German Parliamentary State Secretary Hartmut Koschyk has recently provided information on the country’s current system of taxing pensions.

According to Koschyk, more pensioners in Germany are now subject to taxation as a result of changes to the system of taxing pensions; the transition to a so-called system of “deferred taxation” (nachgelagerte Besteuerung), whereby benefits are no longer taxed with respect to the interest portion, but with respect to the taxable portion.

Introduced within the framework of the Retirement Income Act, the system of deferred taxation has applied in Germany since 2005 following a decision from Germany’s Federal Constitutional Court.

The Court had ruled that the old system was unconstitutional as public service pensions were treated differently to annuities from statutory pension insurance.
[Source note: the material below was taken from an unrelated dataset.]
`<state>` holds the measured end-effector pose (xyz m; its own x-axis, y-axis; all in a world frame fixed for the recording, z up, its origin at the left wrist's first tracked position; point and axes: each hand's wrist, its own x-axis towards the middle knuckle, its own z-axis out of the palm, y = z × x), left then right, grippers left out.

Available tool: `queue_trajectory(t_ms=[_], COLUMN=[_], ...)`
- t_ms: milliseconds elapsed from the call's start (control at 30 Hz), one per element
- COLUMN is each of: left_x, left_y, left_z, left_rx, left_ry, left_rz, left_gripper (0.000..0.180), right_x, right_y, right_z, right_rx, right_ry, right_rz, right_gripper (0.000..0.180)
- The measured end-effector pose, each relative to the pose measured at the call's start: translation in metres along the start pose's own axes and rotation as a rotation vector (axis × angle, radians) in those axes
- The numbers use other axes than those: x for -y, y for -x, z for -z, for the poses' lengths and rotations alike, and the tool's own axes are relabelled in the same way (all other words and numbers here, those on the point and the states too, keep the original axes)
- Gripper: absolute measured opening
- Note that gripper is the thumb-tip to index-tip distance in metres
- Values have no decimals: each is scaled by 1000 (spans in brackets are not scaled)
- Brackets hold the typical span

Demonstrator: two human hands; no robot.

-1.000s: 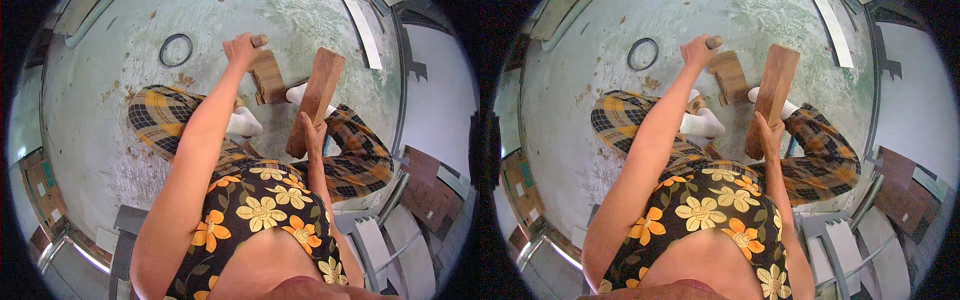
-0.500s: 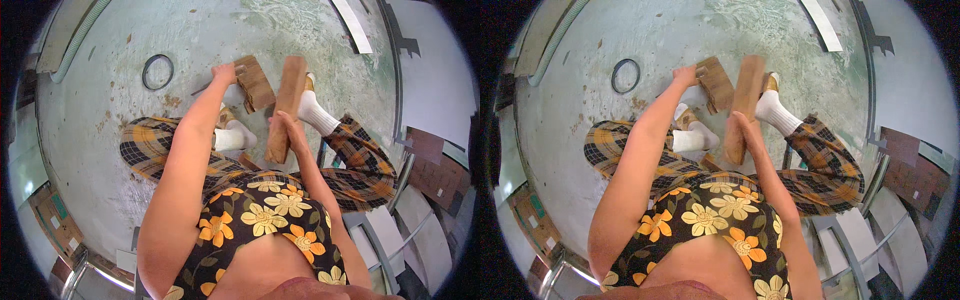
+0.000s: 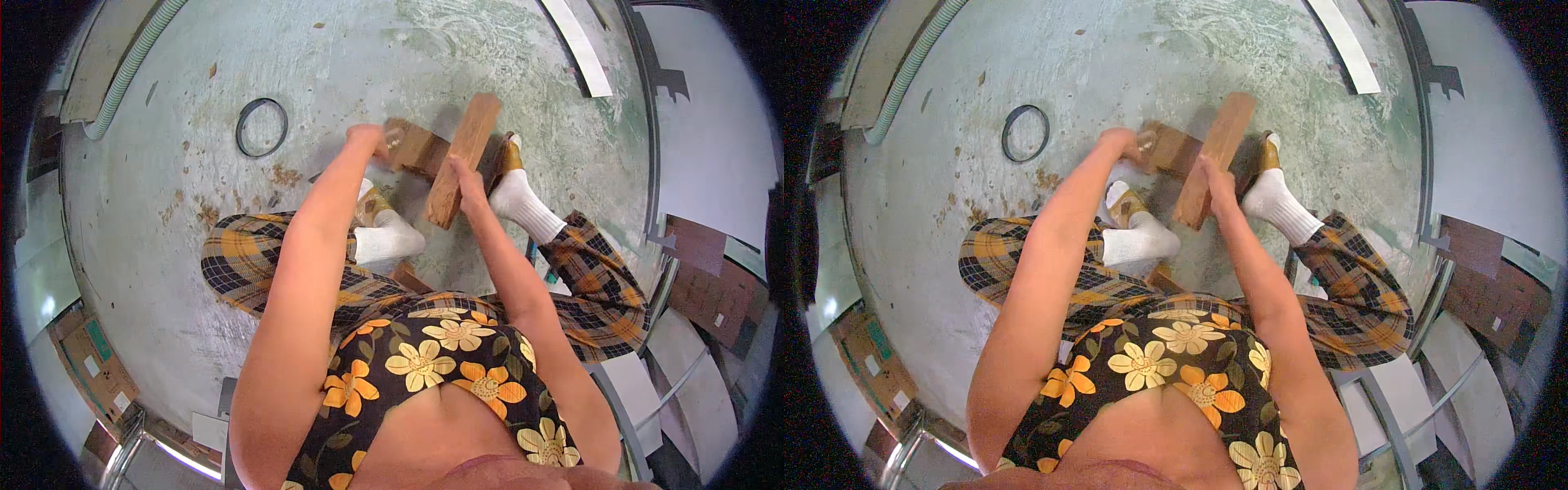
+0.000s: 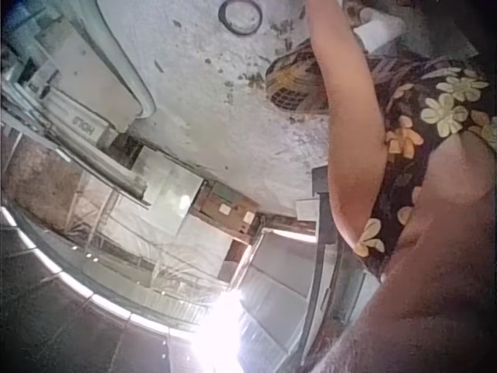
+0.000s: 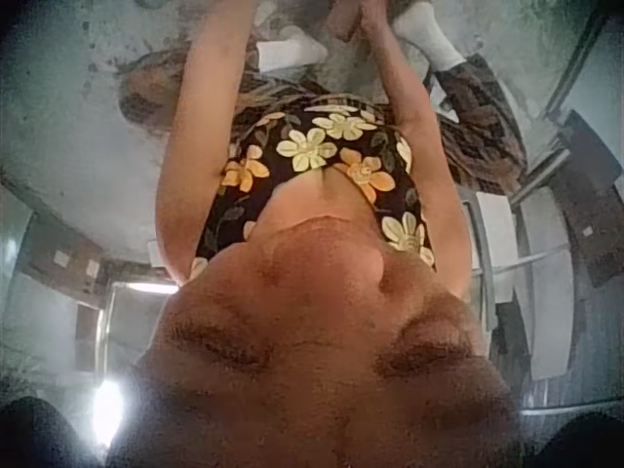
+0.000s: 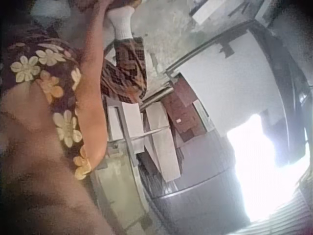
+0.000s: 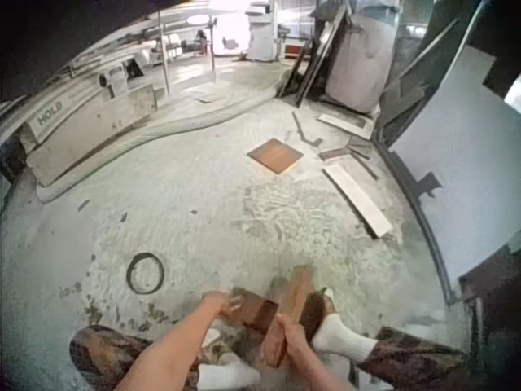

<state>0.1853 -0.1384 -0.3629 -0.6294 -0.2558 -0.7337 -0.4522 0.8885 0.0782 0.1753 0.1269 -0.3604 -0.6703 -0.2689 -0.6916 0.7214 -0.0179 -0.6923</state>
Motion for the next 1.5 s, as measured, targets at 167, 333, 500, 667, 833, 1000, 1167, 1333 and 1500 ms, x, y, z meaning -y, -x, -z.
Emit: queue_trajectory(t_ms=[167,333,500,667,833,1000,1167,1333,1500], left_x=[-23,-18,-24,-24,-18,-33,-61,-99,-107], left_y=[-3,-2,7,7,10,34,77,117,114], left_z=[7,11,6,-1,-23,52,94,78,34], left_rx=[268,-6,-1,340,274,-77,-640,-633,-592], left_ry=[17,-61,-98,-72,-2,187,513,643,692], left_rz=[71,-29,-44,-43,-31,-125,-262,-331,-349], left_gripper=[47,42,38,43,34,44,55,56,51], right_x=[17,3,-6,17,51,72,107,132,133], right_y=[-47,-27,-14,-60,-50,-11,40,86,109], right_z=[37,31,17,32,22,34,30,43,54], right_rx=[-126,-95,-67,-14,25,50,-4,-82,-63], right_ry=[53,-46,-167,-172,-58,-55,32,56,-5], right_rz=[112,15,-103,39,145,253,397,507,552], right_gripper=[59,58,54,56,48,43,58,44,43])
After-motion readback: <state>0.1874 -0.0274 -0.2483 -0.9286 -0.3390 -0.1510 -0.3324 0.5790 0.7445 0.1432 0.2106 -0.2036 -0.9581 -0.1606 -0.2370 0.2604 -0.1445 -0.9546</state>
Koschyk outlined details of the progressive transition to a system of deferred taxation, noting that the taxable portion of pensions is gradually being increased to 2039. For all pensions that began in 2005, or before January 1, 2005, (2004) the taxable portion stood at 50%. The taxable portion increases thereafter by 2 percentage points every year to 80% in 2020. From 2021 to 2040, the taxable share is to rise by a further 1 percentage point annually until finally pensioners entering retirement in 2040 are required to pay tax on the full amount of pensions (100% taxable portion). The transition to full deferred taxation will then be complete.

Pension increases are taxed at 100%, however.

Koschyk emphasized that certain types of pension are now exempt from taxation, including pension income from statutory accident insurance, and from war pensions and severe disability pensions.

Parliamentary State Secretary Koschyk ended by stating that the decisive factor in determining whether or not tax is due on pensions is the amount of income. If income exceeds the current basic allowance of EUR8,004 (USD10,337), this may then be subject to taxation (EUR16,008 for a married couple).